__The problem__.
Print the whole listing again exactly, keeping no pictures in it.

__Dataset section__.
· · ·
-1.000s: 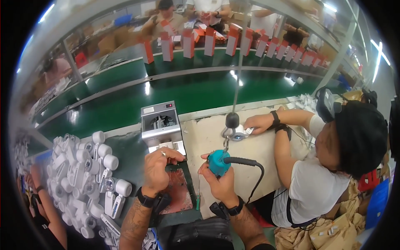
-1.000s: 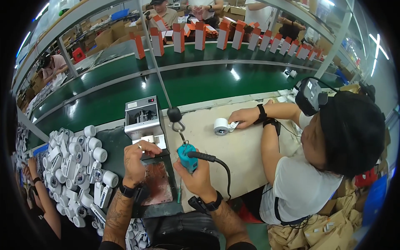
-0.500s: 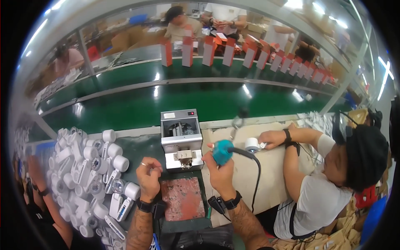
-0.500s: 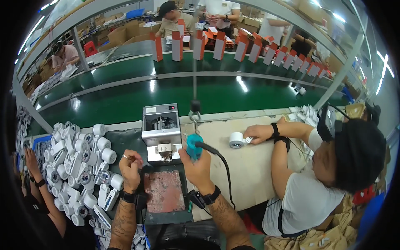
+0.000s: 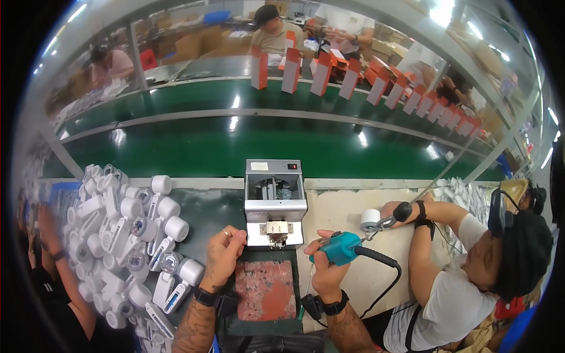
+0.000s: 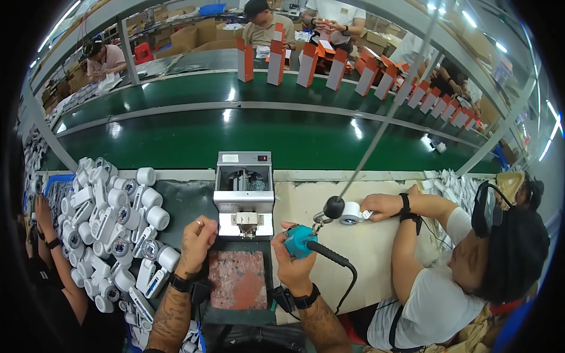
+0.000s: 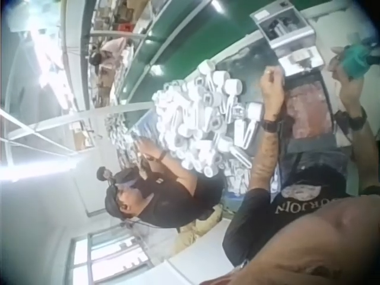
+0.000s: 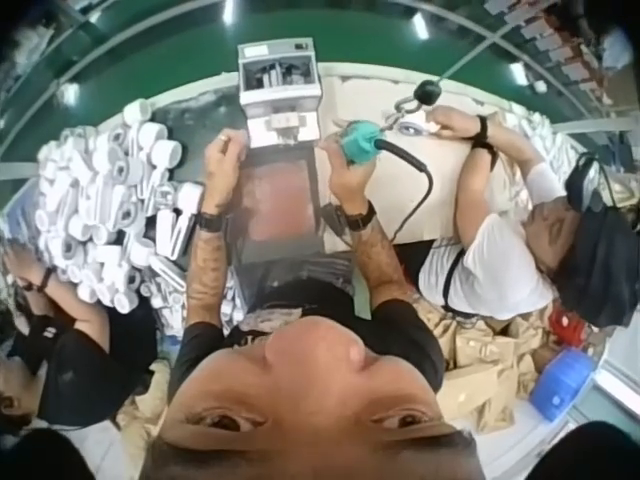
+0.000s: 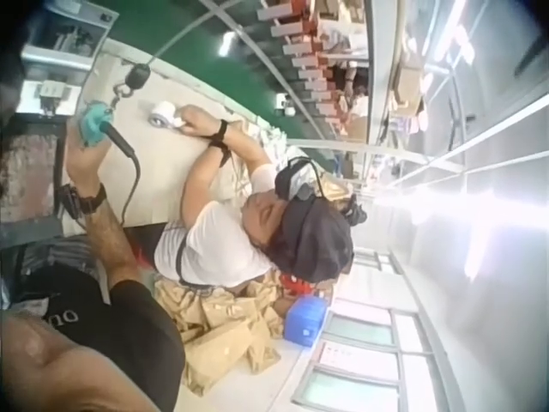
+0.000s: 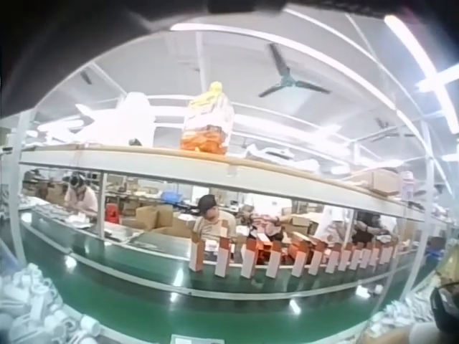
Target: The person picks up a white plastic fan, fits a cover onto the handle, and drives a screw into it using a power screwdriver before placing it into a blue bin.
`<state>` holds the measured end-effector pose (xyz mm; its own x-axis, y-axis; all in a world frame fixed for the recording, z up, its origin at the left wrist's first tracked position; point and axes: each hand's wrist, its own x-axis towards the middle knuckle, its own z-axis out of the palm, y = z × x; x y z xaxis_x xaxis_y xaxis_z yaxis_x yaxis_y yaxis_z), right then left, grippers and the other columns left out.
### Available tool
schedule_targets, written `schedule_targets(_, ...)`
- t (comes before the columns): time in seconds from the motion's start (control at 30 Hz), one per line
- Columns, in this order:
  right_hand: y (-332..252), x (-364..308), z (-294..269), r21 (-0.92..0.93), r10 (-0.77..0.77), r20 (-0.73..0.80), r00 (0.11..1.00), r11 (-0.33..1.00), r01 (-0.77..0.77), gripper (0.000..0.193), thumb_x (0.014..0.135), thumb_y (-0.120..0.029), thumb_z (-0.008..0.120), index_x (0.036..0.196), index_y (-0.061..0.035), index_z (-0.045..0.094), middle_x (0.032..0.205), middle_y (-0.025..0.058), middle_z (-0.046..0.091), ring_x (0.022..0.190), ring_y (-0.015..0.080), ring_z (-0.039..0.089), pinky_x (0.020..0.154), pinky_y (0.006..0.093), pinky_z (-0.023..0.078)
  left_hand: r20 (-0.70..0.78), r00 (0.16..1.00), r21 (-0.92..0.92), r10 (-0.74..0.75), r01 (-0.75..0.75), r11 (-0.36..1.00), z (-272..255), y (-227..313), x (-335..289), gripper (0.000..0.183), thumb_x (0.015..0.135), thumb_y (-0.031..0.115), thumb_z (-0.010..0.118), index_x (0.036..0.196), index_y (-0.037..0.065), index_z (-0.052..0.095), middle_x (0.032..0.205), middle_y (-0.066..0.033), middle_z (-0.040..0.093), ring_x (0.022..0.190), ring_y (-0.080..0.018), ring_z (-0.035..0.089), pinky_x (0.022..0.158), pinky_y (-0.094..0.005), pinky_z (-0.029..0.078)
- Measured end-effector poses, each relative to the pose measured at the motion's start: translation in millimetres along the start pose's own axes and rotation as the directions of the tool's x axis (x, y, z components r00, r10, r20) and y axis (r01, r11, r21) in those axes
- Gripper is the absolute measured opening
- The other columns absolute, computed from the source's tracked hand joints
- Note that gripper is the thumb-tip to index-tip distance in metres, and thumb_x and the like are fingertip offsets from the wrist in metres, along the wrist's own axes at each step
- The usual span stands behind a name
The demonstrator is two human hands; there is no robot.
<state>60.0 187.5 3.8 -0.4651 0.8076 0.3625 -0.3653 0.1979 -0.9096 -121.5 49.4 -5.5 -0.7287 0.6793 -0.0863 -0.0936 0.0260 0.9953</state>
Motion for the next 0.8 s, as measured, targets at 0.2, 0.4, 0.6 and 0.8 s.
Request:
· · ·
__Result of the exercise__.
-1.000s: 
-1.000s: 
-0.500s: 
-0.500s: 
+0.000s: 
+0.000s: 
+0.000s: 
+0.000s: 
+0.000s: 
+0.000s: 
Target: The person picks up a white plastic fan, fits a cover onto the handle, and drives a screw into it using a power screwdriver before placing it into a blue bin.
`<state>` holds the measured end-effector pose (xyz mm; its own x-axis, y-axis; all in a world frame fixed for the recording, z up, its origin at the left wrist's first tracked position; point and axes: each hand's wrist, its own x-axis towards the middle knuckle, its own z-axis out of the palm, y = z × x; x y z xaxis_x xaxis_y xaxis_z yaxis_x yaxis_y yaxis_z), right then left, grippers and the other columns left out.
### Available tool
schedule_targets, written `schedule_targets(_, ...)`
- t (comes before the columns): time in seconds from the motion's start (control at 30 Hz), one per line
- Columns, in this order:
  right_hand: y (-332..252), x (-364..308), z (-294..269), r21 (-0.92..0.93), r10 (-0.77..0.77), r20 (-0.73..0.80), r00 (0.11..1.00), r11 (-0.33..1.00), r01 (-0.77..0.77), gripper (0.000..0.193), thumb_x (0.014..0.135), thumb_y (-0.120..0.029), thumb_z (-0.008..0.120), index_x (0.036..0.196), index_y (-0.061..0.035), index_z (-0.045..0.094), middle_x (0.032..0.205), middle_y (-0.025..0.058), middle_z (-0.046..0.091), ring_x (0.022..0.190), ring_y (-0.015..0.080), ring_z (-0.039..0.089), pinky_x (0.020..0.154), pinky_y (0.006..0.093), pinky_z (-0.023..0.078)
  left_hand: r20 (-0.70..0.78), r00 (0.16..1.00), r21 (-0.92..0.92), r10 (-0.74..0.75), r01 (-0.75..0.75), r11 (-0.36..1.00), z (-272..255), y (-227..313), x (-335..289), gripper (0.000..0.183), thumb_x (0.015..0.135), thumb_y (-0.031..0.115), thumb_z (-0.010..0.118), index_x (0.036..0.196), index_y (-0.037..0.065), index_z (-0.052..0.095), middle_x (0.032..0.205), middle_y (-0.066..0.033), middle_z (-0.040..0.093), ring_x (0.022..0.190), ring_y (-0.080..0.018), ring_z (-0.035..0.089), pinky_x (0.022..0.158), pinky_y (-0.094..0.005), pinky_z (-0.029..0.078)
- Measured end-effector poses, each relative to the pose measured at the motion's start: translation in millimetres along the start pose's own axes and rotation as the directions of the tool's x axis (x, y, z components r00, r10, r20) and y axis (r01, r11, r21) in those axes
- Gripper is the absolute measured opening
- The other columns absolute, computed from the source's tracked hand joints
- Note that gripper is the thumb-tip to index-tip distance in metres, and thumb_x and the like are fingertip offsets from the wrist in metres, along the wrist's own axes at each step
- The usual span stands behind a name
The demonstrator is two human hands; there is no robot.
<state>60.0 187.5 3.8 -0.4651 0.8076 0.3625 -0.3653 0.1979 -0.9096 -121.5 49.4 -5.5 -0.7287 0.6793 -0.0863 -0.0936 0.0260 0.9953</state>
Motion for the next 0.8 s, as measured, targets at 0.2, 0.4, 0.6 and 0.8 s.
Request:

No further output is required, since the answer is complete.